Kentucky Downs’ boutique race meet is a burgeoning success story in an industry that in modern times has had little to smile about.
In America, success in business is built on two pillars; having a good product and, repeat after me thrice, location. Kentucky Downs is fortunate enough to have both.
Depending on one’s definition of relatively close, Franklin Kentucky is accessible from five neighboring states. The population that is key to the track’s success is its proximity to Nashville, TN, a 40-minute drive south.
Kentucky Downs’ All-Turf-All-The-Time program works well for two reasons: Grass races attract fields that skew larger than dirt, which is one reason why it’s popular bettors. It’s takeout rates, on balance the country’s best, is the other.
Aesthetically, turf racing plays well into the expansion of the wide-wide-world racing narrative. Turf racing is kinder on horses, albeit not necessarily to the people who bet on them.
Indeed, everyone loves higher parimutuel payouts which turf racing more easily affords.
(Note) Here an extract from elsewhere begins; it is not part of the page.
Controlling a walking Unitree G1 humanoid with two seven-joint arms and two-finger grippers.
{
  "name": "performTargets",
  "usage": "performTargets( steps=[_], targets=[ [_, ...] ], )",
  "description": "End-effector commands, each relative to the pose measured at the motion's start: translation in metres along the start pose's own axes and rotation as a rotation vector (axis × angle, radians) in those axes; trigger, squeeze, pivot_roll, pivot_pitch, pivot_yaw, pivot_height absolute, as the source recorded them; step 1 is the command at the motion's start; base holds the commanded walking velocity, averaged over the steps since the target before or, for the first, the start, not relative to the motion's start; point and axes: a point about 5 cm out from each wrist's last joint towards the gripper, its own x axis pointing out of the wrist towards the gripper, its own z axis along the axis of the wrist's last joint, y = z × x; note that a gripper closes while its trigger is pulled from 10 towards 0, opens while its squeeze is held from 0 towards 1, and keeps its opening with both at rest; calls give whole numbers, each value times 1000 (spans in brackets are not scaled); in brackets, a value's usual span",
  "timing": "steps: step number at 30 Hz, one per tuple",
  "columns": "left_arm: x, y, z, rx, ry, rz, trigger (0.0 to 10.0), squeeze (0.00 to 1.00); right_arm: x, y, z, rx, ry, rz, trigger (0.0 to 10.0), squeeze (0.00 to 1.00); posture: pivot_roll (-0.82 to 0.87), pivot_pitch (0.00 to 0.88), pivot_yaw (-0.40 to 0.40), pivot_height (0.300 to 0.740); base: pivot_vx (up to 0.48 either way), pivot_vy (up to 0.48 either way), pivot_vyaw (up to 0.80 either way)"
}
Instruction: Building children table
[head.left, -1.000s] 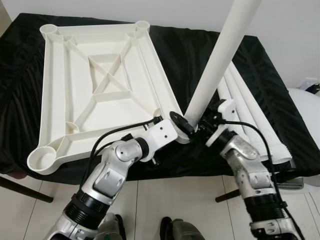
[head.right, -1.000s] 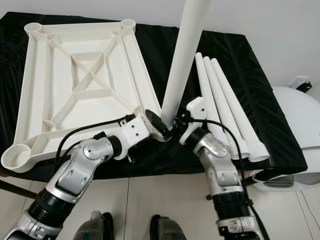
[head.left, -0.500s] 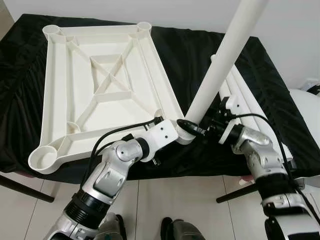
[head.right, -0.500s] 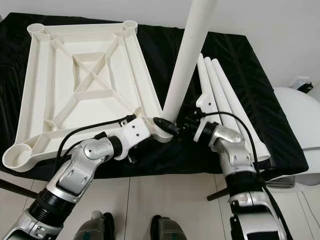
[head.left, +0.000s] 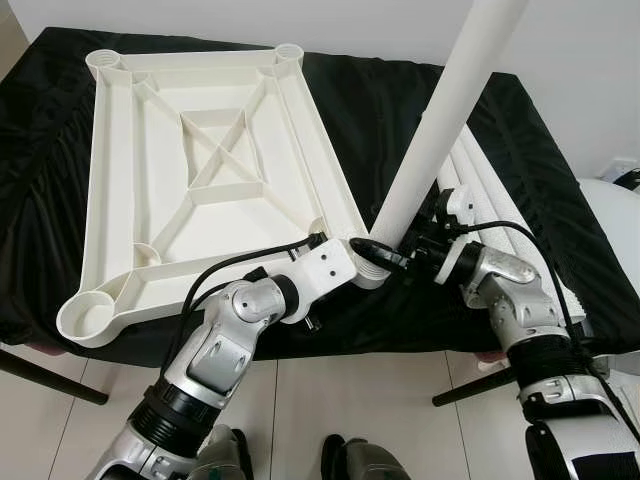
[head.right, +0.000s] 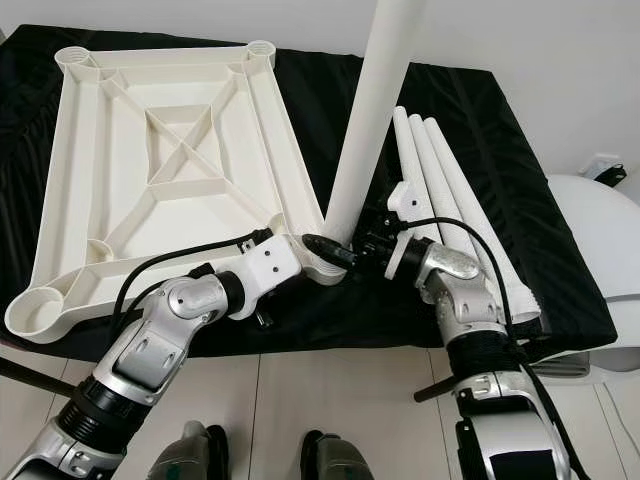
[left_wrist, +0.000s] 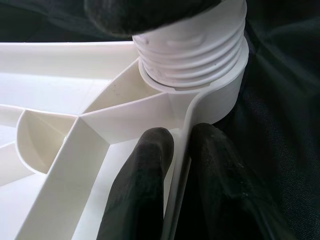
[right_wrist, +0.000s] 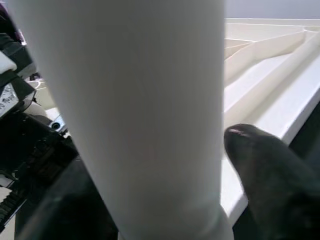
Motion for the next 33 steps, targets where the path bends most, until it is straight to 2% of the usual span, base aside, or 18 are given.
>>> performTargets(
  steps=[1, 12, 13, 14, 28, 33],
  targets=[
    [2, 0, 3, 20, -12, 13, 10000, 0, -2, -1, -3, 12, -9, 7, 0, 0, -48, 117, -53, 740, 0, 0, 0],
    [2, 3, 3, 33, -10, 12, 10000, 0, -4, -3, -4, 7, -9, -1, 0, 0, -51, 109, -49, 740, 0, 0, 0],
    [2, 4, 2, 33, -10, 13, 10000, 0, -5, -2, -5, 1, -9, -15, 8510, 0, -54, 104, -50, 740, 0, 0, 0],
    [2, 4, 2, 33, -9, 15, 10000, 0, -5, -1, -5, -3, -9, -34, 10000, 0, -59, 103, -47, 740, 0, 0, 0],
    [3, 5, 0, 29, -5, 11, 10000, 0, -3, 13, -7, -2, -70, -149, 10000, 0, -69, 109, -41, 740, 0, 0, 0],
    [2, 4, -2, 25, 1, 8, 10000, 0, -2, 24, -6, -19, -96, -252, 10000, 0, -71, 112, -37, 740, 0, 0, 0]
  ],
)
The problem is going out and finding the right one, and all the preparation in the world can never prepare bettors for the vagueries of “the turf trip.”
Contextually, Kentucky Downs falls neatly into a careful-what-you-wish-for dynamic. There is no escaping the higher degree of difficulty associated with handicapping large-field grass races.
In our view, results were a little more formful this year. And formful results does not necessarily equate to the success rate of winning favorites. Horses that make sense are not always obvious to the crowd.
Our theory for 2019 is that the course was more speed favoring compared to years past. Firm ground helps the best, naturally fastest horses win, the majority of which possess tactical speed.
But over any grass ground, trips rule, and the large course with its odd configuration, factors that make KD racing so interesting and compelling, makes it irksome for trip handicappers to assess what’s happening.
At present, it’s difficult to follow the action which makes defining trips–never mind in-race nuances–difficult. The races need a tighter presentation from disparate angles, but not so many as to be disorienting. This can be a difficult balance.
This year’s presentation was better than in previous years but still has a way to go. Ted Nicholson, Kentucky Downs’ senior vice-president and general manager is aware:
“Kentucky Downs is always looking for ways to enhance the live-racing experience” Nicholson said, responding to HRI through its spokesperson.
“Improving the quality of our race video production is a priority that is separate, with separate dollars to be committed from the $25 million first phase of our facility expansion and renovation…
“We thought we made strides this year by bringing in professional cameramen and David Loignon, who has many years in [horse-race production]….
“There are challenges in showing races over a large course with varying elevations and which isn’t an oval. Next year we will have longer-reaching cameras…
“We are also going to be improving the timing system and have a system that will display all of the runners’ locations…
“We have one of the best racing products in the country with the largest fields and lowest overall blended takeout, and we are committed to having video production commensurate to that quality.”